Thanks for the adjustment for the code @selvamshan and @CodeeMcCoderson. I am getting an empty document as well but this has an issue with the SCHEDULE_SCHEME in the constants file maybe? URL looks to be working still as well. I also switched lines 81 and 84 as well. Here is the code and error. Thanks.

`from sportsipy.nfl.schedule import Schedule

team_one_df_org = pd.DataFrame() GNB_schedule = Schedule(team_one) for game in GNB_schedule:

    games = game.dataframe_extended
    team_one_df_org = team_one_df_org.append(games, ignore_index = True)

team_one_df_org`

src/lxml/etree.pyx in lxml.etree.fromstring()

src/lxml/parser.pxi in lxml.etree._parseMemoryDocument()

src/lxml/parser.pxi in lxml.etree._parseDoc()

src/lxml/parser.pxi in lxml.etree._BaseParser._parseUnicodeDoc()

src/lxml/parser.pxi in lxml.etree._ParserContext._handleParseResultDoc()

src/lxml/parser.pxi in lxml.etree._handleParseResult()

src/lxml/parser.pxi in lxml.etree._raiseParseError()

XMLSyntaxError: Document is empty, line 1, column 1 (, line 1)

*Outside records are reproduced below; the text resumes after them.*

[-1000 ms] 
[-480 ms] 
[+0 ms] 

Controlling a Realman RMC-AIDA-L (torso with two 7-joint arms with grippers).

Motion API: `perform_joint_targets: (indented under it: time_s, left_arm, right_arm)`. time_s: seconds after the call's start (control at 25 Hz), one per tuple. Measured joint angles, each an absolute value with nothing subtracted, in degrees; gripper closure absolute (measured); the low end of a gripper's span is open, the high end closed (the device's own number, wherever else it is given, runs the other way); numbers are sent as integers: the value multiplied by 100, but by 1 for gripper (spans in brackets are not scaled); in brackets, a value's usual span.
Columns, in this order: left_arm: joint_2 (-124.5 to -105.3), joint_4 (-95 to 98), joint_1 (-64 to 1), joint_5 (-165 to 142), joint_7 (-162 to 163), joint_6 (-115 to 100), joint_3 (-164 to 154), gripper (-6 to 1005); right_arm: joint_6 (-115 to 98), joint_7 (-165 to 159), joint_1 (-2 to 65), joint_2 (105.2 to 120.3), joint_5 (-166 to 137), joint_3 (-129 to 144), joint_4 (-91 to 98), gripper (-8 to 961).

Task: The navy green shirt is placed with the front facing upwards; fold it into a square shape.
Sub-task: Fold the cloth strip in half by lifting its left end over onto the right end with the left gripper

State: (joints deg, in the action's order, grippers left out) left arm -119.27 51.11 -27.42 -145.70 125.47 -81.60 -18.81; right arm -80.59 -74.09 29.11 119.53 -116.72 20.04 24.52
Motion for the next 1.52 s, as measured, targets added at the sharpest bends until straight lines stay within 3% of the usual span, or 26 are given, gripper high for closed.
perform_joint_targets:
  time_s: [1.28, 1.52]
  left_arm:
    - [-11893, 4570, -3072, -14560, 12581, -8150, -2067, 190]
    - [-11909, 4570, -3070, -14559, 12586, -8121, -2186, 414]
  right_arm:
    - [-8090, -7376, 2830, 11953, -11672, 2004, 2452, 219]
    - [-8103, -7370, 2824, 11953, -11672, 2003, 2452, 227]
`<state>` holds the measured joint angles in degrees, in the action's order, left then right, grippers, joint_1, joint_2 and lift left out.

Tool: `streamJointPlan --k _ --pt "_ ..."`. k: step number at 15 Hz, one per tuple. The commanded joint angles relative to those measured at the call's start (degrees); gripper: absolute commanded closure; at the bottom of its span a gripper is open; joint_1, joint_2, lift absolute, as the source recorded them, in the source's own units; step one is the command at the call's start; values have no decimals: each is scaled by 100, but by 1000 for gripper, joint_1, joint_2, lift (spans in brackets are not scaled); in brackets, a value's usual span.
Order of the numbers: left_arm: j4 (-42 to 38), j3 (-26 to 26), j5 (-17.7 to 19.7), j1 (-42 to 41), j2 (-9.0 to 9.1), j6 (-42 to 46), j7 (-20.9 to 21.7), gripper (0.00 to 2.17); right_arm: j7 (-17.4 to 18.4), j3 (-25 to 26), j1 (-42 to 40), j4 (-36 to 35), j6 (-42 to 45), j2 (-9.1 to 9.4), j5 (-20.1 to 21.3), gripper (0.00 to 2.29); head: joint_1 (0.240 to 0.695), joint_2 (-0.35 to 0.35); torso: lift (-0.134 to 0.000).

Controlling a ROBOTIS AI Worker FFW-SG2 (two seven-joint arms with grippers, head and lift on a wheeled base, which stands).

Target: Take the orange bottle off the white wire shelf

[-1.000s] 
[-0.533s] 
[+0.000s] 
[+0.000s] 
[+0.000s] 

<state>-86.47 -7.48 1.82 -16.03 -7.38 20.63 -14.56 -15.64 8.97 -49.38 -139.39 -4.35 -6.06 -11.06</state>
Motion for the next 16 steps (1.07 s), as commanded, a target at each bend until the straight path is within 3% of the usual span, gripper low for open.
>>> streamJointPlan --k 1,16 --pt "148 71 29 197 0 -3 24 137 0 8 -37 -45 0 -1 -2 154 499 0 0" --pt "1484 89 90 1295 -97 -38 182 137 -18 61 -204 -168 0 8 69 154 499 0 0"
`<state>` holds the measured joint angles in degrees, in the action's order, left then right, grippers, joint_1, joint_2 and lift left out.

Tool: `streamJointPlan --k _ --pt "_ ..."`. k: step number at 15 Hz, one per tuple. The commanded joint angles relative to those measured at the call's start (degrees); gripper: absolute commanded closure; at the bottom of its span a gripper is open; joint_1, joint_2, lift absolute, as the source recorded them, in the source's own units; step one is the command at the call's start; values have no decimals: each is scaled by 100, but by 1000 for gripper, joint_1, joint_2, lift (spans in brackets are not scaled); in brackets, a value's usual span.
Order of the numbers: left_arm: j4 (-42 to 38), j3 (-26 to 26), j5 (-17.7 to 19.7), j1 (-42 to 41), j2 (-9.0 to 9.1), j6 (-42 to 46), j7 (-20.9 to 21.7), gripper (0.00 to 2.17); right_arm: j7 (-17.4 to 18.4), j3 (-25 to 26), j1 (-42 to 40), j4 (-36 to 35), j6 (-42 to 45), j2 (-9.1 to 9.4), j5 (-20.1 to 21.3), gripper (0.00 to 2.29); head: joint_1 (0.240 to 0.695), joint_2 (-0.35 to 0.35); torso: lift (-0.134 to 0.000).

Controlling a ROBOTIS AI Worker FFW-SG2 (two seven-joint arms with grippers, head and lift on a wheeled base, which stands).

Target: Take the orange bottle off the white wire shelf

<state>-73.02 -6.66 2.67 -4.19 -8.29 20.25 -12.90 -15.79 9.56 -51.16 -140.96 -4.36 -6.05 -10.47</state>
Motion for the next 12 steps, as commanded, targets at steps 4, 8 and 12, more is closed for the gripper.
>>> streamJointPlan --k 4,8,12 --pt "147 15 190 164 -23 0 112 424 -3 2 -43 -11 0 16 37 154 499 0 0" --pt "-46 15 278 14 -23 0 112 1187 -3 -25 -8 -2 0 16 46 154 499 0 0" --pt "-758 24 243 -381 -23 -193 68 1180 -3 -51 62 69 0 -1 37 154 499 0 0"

Laneville commented 1 year ago

@CodeeMcCoderson It looks like this patch works for previous games that have already been played, but I am still getting this DocumentEmpty error for any games that have not been played yet

ericmk52 commented 1 year ago

@CodeeMcCoderson It looks like this patch works for previous games that have already been played, but I am still getting this DocumentEmpty error for any games that have not been played yet

The fix appears to work for all seasons prior to the current 2022 season.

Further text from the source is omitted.